How to define and get weight value in LSTM

Hi guys

So I had a project with control system. I wanna get a math model i.e state space model or transfer function.

So after read a few research, I found out that we need to know the weight.

Before I do something like this. Get the sensor data as database. Do training in Matlab with LSTM feature and predicted. But I can’t define weight and get the final weight that its uses in training model.

Do you guys know how to do it with tensorflow?

Thank you

What you are trying to achieve is known as system identification. You need to get training data, then train the model architecture you built to emulate that system.

Get training data:

In MATLAB/Simulink, use the transfer function block and fed it from constant block. To save the data use to workspace block.
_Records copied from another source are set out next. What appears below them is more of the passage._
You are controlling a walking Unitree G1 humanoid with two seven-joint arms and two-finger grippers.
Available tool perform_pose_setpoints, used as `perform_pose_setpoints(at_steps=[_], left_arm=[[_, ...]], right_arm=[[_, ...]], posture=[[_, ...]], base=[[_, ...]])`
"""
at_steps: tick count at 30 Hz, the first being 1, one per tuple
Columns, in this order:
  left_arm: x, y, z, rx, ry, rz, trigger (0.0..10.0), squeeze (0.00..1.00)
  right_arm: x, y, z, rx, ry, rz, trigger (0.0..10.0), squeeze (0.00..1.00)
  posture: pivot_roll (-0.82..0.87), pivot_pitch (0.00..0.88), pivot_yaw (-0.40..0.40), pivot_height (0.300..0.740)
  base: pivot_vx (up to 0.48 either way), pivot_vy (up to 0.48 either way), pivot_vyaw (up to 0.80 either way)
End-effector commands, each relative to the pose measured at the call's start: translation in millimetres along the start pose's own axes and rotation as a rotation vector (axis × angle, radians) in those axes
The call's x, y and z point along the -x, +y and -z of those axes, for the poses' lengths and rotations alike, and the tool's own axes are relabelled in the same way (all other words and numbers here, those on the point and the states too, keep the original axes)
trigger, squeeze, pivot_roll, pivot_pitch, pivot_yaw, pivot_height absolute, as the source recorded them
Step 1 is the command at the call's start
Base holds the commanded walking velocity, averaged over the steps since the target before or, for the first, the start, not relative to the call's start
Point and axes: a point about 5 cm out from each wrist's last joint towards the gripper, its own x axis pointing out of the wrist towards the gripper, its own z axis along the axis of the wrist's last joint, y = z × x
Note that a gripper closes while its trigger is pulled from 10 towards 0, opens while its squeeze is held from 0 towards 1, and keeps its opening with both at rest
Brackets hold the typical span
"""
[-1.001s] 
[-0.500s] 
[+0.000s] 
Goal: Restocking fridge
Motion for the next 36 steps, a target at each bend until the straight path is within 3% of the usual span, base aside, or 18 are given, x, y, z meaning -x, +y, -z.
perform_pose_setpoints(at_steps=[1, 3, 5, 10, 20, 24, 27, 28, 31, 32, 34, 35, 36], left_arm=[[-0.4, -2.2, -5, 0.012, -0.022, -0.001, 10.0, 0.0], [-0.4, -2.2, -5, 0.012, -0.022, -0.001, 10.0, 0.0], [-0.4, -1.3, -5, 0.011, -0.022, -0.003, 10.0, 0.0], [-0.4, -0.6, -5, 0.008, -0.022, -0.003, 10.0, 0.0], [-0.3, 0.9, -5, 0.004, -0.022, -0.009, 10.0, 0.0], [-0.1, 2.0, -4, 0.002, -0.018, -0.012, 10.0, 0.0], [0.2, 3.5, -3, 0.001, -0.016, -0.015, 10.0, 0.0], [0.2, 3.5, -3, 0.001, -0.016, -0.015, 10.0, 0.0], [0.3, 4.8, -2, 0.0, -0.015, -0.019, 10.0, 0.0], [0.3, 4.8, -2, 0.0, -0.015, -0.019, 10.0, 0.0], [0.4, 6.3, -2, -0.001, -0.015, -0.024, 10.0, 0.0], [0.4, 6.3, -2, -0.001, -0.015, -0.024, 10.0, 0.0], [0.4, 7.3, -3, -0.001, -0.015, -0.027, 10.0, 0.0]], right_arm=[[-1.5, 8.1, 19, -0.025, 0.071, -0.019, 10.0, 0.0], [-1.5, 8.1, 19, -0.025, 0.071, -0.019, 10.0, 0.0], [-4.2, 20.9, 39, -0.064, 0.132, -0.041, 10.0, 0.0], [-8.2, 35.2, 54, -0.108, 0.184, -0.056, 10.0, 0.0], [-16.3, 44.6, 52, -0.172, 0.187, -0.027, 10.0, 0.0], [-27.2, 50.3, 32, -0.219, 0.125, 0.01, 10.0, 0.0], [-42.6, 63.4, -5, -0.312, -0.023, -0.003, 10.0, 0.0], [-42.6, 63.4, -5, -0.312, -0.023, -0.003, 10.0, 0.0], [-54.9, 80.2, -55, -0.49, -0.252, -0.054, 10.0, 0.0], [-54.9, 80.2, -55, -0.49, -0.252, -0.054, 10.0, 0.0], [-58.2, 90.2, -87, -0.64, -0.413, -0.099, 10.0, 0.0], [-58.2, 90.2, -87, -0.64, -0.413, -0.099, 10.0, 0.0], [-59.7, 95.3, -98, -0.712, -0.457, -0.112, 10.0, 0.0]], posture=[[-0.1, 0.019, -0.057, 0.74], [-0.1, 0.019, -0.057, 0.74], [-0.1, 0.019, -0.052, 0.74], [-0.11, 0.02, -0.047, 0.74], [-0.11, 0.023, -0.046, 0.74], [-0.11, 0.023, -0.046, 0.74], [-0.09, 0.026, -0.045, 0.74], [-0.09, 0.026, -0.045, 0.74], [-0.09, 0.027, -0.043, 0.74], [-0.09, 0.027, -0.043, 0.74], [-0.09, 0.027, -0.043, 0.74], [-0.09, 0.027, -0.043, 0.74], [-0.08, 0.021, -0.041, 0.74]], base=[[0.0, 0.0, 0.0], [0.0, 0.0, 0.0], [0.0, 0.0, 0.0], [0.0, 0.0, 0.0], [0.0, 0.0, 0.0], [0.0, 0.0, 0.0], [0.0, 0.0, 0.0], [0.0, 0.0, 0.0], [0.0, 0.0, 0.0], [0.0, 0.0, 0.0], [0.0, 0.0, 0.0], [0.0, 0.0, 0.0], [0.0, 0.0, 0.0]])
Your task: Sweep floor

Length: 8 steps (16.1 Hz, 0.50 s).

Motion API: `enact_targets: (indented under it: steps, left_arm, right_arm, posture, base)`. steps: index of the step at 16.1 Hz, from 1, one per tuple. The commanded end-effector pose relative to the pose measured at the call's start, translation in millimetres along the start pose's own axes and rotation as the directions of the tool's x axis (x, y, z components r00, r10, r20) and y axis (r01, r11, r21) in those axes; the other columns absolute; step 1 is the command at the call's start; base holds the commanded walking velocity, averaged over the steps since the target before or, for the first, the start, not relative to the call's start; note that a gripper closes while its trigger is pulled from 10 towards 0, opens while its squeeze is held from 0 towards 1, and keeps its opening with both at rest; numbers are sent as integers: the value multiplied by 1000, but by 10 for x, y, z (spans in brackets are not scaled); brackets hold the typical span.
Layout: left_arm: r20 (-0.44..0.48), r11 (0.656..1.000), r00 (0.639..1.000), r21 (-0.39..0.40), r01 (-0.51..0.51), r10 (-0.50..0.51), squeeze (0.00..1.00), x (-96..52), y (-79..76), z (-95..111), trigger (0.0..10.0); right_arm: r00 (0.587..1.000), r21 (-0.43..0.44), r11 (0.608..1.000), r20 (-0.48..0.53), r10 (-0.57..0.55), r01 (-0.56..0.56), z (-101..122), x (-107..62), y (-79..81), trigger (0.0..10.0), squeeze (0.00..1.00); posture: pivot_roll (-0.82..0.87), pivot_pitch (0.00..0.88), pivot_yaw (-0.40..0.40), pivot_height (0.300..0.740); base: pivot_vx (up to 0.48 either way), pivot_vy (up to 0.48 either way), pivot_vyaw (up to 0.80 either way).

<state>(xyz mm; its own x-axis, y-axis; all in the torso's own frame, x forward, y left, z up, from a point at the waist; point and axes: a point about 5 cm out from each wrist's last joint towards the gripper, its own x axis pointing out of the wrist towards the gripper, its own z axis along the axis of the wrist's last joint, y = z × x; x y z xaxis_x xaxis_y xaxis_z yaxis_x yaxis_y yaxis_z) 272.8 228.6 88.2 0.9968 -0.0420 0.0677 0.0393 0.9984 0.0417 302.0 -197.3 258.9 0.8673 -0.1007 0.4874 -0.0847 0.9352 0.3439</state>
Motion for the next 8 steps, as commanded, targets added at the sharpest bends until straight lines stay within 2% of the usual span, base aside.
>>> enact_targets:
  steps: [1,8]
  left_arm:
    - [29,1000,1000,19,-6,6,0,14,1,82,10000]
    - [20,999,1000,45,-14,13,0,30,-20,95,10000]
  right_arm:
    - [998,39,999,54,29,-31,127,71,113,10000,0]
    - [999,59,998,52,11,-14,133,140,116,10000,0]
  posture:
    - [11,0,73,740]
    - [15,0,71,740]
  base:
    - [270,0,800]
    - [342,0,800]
  1. Discretize the “to workspace” block such that the training data is not too much.

  2. Add the “to workspace” block at the output.

  3. Run the system to get output sequence.

  4. Go to the workspace and save the output variable to excel such that each sample is in a column.

  5. Add extra column for the input (the value you set in the constant block).

  6. Repeat with different values.

You can write the model with sequential API as it is not complex.

Go to the workspace, get the input and output and store them

Hi @naisa_xie ,

you could use the set_weights() and get_weights() function on TF layers.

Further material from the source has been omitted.